The wife of journalist, Jamal Khashoggi who was assassinated by Saudi intelligence, is planning to sue the notorious Israeli spyware developed by the NSO Group.
Hanan Elatr, 52, also intends to sue Saudi Arabia and the United Arab Emirates (UAE) for their alleged involvement in installing the Israeli company’s Pegasus software on her mobile phone, The Guardian reported yesterday.
Details of the attack on Khashoggi’s inner circle were uncovered following a ground-breaking investigation by the Pegasus Project, a collaboration of more than 80 journalists from 17 media organisations in ten countries.
Forensic analysis of phones by the investigating group uncovered new evidence last year that the Israeli firm’s spyware was used in an attempt to monitor people close to Khashoggi, both before and after his death.
The phone belonging to Khashoggi’s wife, Hanan Elatr, was on the list of 50,000 leaked numbers selected for possible surveillance by NSO clients.
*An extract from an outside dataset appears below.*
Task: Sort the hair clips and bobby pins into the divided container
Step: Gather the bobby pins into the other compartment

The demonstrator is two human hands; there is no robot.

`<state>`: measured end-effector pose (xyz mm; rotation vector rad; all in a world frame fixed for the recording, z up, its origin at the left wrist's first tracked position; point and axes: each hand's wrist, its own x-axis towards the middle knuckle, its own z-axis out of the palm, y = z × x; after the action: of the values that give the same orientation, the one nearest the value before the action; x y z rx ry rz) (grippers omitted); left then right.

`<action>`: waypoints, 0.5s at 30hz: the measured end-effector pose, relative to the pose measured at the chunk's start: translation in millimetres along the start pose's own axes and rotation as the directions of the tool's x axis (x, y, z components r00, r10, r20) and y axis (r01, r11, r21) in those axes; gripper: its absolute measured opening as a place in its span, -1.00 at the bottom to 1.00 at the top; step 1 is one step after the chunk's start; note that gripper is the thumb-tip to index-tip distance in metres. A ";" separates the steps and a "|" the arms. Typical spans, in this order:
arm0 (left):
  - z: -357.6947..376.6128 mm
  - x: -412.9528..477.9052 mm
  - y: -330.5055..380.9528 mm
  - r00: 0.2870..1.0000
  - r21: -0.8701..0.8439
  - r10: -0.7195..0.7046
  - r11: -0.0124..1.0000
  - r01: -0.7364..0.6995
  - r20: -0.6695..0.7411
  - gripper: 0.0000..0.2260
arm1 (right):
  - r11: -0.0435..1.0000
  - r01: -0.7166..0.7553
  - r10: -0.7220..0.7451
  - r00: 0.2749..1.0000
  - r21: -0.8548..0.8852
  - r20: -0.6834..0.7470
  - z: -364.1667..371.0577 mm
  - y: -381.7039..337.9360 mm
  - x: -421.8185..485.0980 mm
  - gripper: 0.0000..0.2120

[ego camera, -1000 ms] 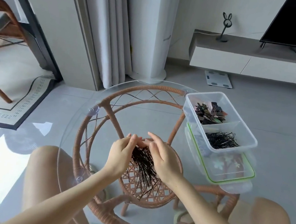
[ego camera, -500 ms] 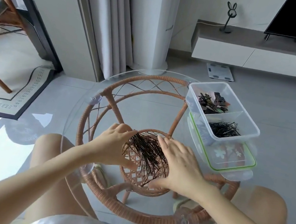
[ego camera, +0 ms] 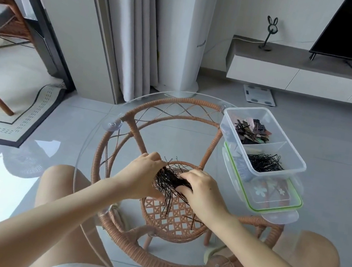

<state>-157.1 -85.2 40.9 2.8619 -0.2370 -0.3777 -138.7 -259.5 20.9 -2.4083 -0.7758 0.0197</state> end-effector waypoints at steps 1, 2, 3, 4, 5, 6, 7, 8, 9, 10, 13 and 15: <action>-0.1 0.9 -1.3 1.000 -0.011 0.003 1.000 -0.003 -0.014 -0.26 | 1.000 -0.006 0.007 1.000 0.024 -0.005 -3.6 -1.0 0.7 -0.80; 0.1 2.0 -2.7 1.000 -0.025 0.007 1.000 -0.008 -0.028 -0.30 | 0.999 -0.013 0.013 1.000 0.044 -0.012 -7.7 -2.2 1.5 -0.81; 0.6 2.9 -4.1 0.999 -0.040 0.014 0.999 -0.016 -0.041 -0.35 | 0.998 -0.020 0.021 1.000 0.060 -0.020 -11.6 -3.2 2.0 -0.82; 1.1 3.4 -5.6 0.998 -0.049 0.024 0.998 -0.027 -0.056 -0.39 | 0.997 -0.032 0.034 0.999 0.069 -0.029 -15.4 -4.4 2.7 -0.82; 1.5 3.8 -7.2 0.996 -0.049 0.036 0.998 -0.040 -0.076 -0.43 | 0.996 -0.045 0.048 0.998 0.073 -0.039 -19.6 -5.9 3.3 -0.81; 1.9 4.1 -8.6 0.994 -0.042 0.047 0.998 -0.051 -0.096 -0.47 | 0.995 -0.059 0.062 0.997 0.075 -0.048 -24.2 -7.5 3.9 -0.80; 2.3 4.4 -9.5 0.993 -0.039 0.054 0.998 -0.058 -0.110 -0.49 | 0.994 -0.071 0.075 0.996 0.077 -0.052 -29.0 -8.9 4.4 -0.79; 2.5 4.5 -10.4 0.991 -0.043 0.057 0.997 -0.063 -0.121 -0.51 | 0.994 -0.080 0.084 0.995 0.078 -0.053 -34.5 -10.5 4.9 -0.79; 2.8 4.6 -11.3 0.990 -0.053 0.059 0.996 -0.066 -0.128 -0.54 | 0.994 -0.082 0.087 0.995 0.077 -0.051 -40.5 -11.8 5.2 -0.80; 2.7 4.9 -12.2 0.989 -0.065 0.065 0.995 -0.074 -0.136 -0.57 | 0.994 -0.081 0.086 0.995 0.076 -0.054 -47.0 -13.0 5.8 -0.81; 2.0 6.1 -15.8 0.981 -0.066 0.101 0.991 -0.113 -0.168 -0.66 | 0.990 -0.091 0.098 0.993 0.107 -0.060 -67.9 -13.8 6.2 -0.82; 0.7 8.1 -18.9 0.967 -0.012 0.154 0.987 -0.159 -0.203 -0.73 | 0.983 -0.110 0.121 0.990 0.144 -0.067 -82.1 -12.7 7.6 -0.81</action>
<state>-147.2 -68.7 33.4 2.8029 -0.4119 -0.0588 -123.6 -291.7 96.4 -2.3030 -0.5802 0.0282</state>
“It is important to make everyone involved in this horrible crime accountable. My husband was a peaceful man. I believe in American justice,” Hanan told The Guardian.
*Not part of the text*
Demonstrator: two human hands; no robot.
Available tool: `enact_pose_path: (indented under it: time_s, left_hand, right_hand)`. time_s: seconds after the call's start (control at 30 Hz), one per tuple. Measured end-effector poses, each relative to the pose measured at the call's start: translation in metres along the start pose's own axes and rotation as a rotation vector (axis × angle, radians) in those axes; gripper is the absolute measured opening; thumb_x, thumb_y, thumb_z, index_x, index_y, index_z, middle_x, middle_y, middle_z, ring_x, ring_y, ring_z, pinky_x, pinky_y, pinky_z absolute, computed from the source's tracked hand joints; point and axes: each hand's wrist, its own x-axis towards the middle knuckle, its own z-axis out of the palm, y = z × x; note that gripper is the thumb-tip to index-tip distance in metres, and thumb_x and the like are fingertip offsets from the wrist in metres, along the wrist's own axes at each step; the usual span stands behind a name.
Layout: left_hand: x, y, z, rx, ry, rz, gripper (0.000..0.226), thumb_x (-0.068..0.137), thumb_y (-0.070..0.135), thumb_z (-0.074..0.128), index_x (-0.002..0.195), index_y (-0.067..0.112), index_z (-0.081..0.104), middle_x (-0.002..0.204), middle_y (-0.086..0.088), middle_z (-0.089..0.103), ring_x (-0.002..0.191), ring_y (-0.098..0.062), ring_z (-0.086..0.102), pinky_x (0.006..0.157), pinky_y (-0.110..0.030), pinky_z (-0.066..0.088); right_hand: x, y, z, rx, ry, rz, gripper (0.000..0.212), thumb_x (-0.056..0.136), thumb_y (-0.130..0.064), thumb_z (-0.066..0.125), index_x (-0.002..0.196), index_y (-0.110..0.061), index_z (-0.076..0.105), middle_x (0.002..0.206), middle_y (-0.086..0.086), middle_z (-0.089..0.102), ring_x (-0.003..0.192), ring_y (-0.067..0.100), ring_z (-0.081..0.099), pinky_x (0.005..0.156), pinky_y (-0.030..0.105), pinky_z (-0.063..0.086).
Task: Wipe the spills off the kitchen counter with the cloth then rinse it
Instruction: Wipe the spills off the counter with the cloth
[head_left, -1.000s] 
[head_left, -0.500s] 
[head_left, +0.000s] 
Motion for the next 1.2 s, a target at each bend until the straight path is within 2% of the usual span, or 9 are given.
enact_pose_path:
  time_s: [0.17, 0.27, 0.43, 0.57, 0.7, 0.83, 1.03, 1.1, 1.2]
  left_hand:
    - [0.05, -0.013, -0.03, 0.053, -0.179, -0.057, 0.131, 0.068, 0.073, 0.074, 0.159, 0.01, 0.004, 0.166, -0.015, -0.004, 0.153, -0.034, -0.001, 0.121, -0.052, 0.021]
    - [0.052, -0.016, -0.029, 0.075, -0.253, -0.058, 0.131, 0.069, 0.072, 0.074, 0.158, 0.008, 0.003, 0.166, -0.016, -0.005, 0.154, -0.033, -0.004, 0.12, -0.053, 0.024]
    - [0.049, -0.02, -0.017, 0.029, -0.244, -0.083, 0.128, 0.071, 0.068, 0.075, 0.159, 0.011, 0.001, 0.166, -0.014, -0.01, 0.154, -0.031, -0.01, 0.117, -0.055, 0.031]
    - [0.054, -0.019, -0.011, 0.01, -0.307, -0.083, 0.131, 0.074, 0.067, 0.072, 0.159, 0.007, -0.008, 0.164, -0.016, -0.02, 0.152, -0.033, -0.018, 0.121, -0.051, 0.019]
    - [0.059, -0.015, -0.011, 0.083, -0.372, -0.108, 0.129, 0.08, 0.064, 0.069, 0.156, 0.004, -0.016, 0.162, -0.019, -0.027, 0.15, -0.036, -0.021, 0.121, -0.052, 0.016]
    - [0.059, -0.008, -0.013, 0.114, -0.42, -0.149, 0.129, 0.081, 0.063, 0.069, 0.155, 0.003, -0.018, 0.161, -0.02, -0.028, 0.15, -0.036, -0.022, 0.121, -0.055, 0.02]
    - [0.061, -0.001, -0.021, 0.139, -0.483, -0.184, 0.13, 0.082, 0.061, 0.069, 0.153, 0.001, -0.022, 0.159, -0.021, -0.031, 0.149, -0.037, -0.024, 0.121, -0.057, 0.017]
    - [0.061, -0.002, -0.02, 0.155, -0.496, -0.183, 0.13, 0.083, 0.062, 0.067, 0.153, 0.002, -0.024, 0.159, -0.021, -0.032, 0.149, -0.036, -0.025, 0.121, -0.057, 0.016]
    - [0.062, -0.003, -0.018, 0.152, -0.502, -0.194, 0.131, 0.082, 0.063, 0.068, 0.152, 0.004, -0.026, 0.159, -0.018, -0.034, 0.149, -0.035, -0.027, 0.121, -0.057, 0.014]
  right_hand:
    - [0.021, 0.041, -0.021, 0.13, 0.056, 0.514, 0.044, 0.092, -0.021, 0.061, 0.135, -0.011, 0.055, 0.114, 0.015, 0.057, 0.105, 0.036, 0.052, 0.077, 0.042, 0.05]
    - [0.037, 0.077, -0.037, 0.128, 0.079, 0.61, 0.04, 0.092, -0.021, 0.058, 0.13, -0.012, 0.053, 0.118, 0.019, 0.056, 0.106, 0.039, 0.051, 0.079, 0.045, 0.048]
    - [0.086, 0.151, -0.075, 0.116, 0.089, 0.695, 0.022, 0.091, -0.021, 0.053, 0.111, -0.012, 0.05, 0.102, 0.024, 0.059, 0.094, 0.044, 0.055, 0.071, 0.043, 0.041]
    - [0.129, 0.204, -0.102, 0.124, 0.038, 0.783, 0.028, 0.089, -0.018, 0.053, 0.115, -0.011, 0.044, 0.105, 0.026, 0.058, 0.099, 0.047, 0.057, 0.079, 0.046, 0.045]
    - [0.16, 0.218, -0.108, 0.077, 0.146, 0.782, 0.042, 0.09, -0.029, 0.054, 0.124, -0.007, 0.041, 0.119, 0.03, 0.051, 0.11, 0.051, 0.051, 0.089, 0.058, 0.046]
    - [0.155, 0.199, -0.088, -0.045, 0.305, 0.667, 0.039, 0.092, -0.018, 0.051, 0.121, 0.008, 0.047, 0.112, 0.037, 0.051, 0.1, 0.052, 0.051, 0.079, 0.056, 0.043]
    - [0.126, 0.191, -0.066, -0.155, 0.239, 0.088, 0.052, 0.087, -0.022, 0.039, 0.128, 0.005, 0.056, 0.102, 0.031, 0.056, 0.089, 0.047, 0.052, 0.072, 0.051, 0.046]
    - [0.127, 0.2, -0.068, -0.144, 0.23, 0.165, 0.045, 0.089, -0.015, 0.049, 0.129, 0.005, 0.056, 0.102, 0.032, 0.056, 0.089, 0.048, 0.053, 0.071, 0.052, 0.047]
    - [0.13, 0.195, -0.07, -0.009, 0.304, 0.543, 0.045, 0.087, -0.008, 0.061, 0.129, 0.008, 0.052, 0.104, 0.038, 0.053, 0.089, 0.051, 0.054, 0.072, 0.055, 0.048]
Moreover, Hanan said she was determined to use the US courts to get full disclosure about who was potentially spying on her husband and those closest to him in the period before his murder.
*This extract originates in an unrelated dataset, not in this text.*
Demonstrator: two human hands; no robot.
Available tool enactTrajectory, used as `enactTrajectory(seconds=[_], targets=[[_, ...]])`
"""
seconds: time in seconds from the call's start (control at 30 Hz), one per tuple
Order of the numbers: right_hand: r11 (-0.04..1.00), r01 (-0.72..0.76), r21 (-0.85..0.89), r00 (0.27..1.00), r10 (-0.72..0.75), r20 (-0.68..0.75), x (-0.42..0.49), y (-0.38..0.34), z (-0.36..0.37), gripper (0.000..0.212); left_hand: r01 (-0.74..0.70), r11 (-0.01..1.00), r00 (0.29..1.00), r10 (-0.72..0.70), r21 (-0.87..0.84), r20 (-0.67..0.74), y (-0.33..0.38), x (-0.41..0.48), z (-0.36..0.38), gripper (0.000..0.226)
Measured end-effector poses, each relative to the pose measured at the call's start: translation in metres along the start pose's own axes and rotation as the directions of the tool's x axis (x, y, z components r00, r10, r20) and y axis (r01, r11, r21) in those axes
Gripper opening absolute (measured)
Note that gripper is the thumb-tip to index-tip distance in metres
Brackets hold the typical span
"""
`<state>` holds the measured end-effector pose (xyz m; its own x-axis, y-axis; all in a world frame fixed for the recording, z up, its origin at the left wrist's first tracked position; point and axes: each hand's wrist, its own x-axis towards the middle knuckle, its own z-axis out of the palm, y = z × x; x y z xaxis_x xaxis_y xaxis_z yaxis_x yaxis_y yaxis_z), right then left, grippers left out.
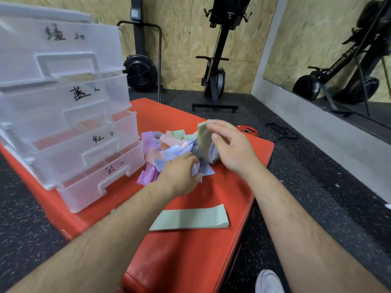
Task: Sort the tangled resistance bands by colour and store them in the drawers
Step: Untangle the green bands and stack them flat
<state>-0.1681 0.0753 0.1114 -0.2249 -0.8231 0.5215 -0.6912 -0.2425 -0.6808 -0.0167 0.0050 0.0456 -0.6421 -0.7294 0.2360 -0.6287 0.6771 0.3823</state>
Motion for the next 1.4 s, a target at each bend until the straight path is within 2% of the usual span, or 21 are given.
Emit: enactTrajectory(seconds=[0.13, 0.23, 0.3, 0.37, 0.47, 0.5, 0.57, 0.6, 0.63, 0.67, 0.7, 0.8, 0.9, 1.0, 1.1, 1.2, 1.27, 1.33, 1.4], targets=[[0.993, 0.037, 0.116, 0.997, -0.030, -0.066, 0.014, -0.013, -0.007, 0.035, 0.040, 0.971, 0.968, -0.096, -0.234, -0.231, 0.007, 0.011, -0.022, 0.031], [0.996, 0.040, 0.073, 0.999, -0.038, -0.032, 0.013, -0.009, -0.002, 0.036, 0.016, 0.931, 0.904, -0.169, -0.365, -0.392, 0.009, 0.013, -0.034, 0.018], [0.999, 0.024, 0.048, 1.000, -0.024, -0.007, 0.009, -0.007, 0.003, 0.035, 0.070, 0.895, 0.856, -0.280, -0.440, -0.435, 0.007, 0.012, -0.036, 0.019], [1.000, 0.020, 0.022, 1.000, -0.020, 0.021, 0.004, -0.008, 0.008, 0.035, 0.125, 0.822, 0.821, -0.400, -0.555, -0.408, 0.008, 0.009, -0.038, 0.028], [0.999, -0.007, -0.035, 0.999, 0.008, 0.032, -0.001, -0.012, 0.015, 0.034, 0.145, 0.749, 0.826, -0.452, -0.647, -0.338, 0.014, 0.003, -0.044, 0.026], [0.999, -0.019, -0.032, 0.999, 0.020, 0.031, -0.003, -0.013, 0.016, 0.033, 0.147, 0.689, 0.835, -0.472, -0.710, -0.284, 0.014, 0.004, -0.046, 0.026], [0.999, -0.028, 0.029, 0.998, 0.027, 0.052, -0.008, -0.017, 0.018, 0.033, 0.170, 0.469, 0.863, -0.496, -0.867, -0.099, 0.016, 0.004, -0.053, 0.037], [0.997, -0.022, 0.071, 0.997, 0.016, 0.074, -0.011, -0.020, 0.020, 0.033, 0.163, 0.343, 0.889, -0.458, -0.925, -0.013, 0.018, 0.003, -0.057, 0.043], [0.995, -0.010, 0.104, 0.995, 0.000, 0.103, -0.016, -0.023, 0.021, 0.032, 0.151, 0.259, 0.911, -0.411, -0.954, 0.033, 0.019, 0.002, -0.060, 0.044], [0.993, -0.006, 0.121, 0.990, -0.011, 0.138, -0.020, -0.026, 0.023, 0.032, 0.154, 0.247, 0.919, -0.391, -0.957, 0.047, 0.018, 0.000, -0.061, 0.045], [0.990, -0.015, 0.140, 0.983, -0.010, 0.182, -0.024, -0.026, 0.026, 0.032, 0.163, 0.294, 0.917, -0.398, -0.942, 0.035, 0.017, -0.002, -0.062, 0.043], [0.969, -0.103, 0.224, 0.960, 0.038, 0.276, -0.033, -0.024, 0.035, 0.031, 0.198, 0.531, 0.905, -0.421, -0.824, -0.053, 0.009, -0.012, -0.064, 0.024], [0.947, -0.151, 0.283, 0.974, 0.094, 0.204, -0.034, -0.021, 0.040, 0.026, 0.215, 0.678, 0.935, -0.352, -0.703, -0.053, -0.003, -0.022, -0.067, 0.019], [0.969, -0.148, 0.200, 0.980, 0.116, 0.160, -0.032, -0.017, 0.044, 0.033, 0.204, 0.817, 0.962, -0.270, -0.539, -0.045, -0.016, -0.032, -0.069, 0.019], [0.941, -0.243, 0.234, 0.917, 0.145, 0.371, -0.031, -0.011, 0.054, 0.040, 0.170, 0.849, 0.983, -0.182, -0.501, 0.026, -0.024, -0.043, -0.072, 0.019], [0.901, -0.354, 0.252, 0.806, 0.157, 0.570, -0.029, -0.009, 0.067, 0.025, 0.147, 0.880, 0.985, -0.172, -0.452, -0.015, -0.027, -0.050, -0.077, 0.017], [0.917, -0.333, 0.221, 0.823, 0.169, 0.543, -0.028, -0.012, 0.074, 0.013, 0.140, 0.868, 0.979, -0.193, -0.476, -0.063, -0.033, -0.053, -0.080, 0.015], [0.945, -0.272, 0.180, 0.887, 0.174, 0.427, -0.029, -0.013, 0.080, 0.019, 0.150, 0.843, 0.970, -0.227, -0.517, -0.089, -0.040, -0.053, -0.082, 0.012], [0.983, -0.157, 0.093, 0.951, 0.125, 0.282, -0.031, -0.016, 0.083, 0.021, 0.188, 0.846, 0.950, -0.285, -0.498, -0.126, -0.046, -0.054, -0.083, 0.023]])
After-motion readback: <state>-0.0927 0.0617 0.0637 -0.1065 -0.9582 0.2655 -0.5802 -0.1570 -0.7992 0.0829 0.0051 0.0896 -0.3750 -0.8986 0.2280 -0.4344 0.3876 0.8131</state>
Once hacked by NSO’s spyware, Pegasus, the targeted phone can be transformed into a surveillance device that can activate microphones and cameras without the user’s knowledge, as well as read all their messages, harvest their address book, monitor their movement and listen in on calls.
Hanan has spoken previously about being subjected to phone hacking. “Jamal warned me before, that this might happen,” Elatr is reported saying. “It makes me believe they are aware of everything that happened to Jamal, through me.” She added that she was concerned his conversations with fellow dissidents might have been monitored through her phone. “I kept my phone on the tea table [in their Virginia home], while Jamal was talking to a Saudi guy twice a week.”
Israel has been under global pressure to stop the export of spyware since last July, after a group of international rights and media organisations revealed that the Pegasus programme produced by NSO was used to hack the phones of journalists, prime ministers, officials and human rights activists in many countries.
NSO has also faced lawsuits and criticism from major technology companies which accuse it of putting their customers at risk of hacking; Apple was among the most prominent companies which launched a lawsuit.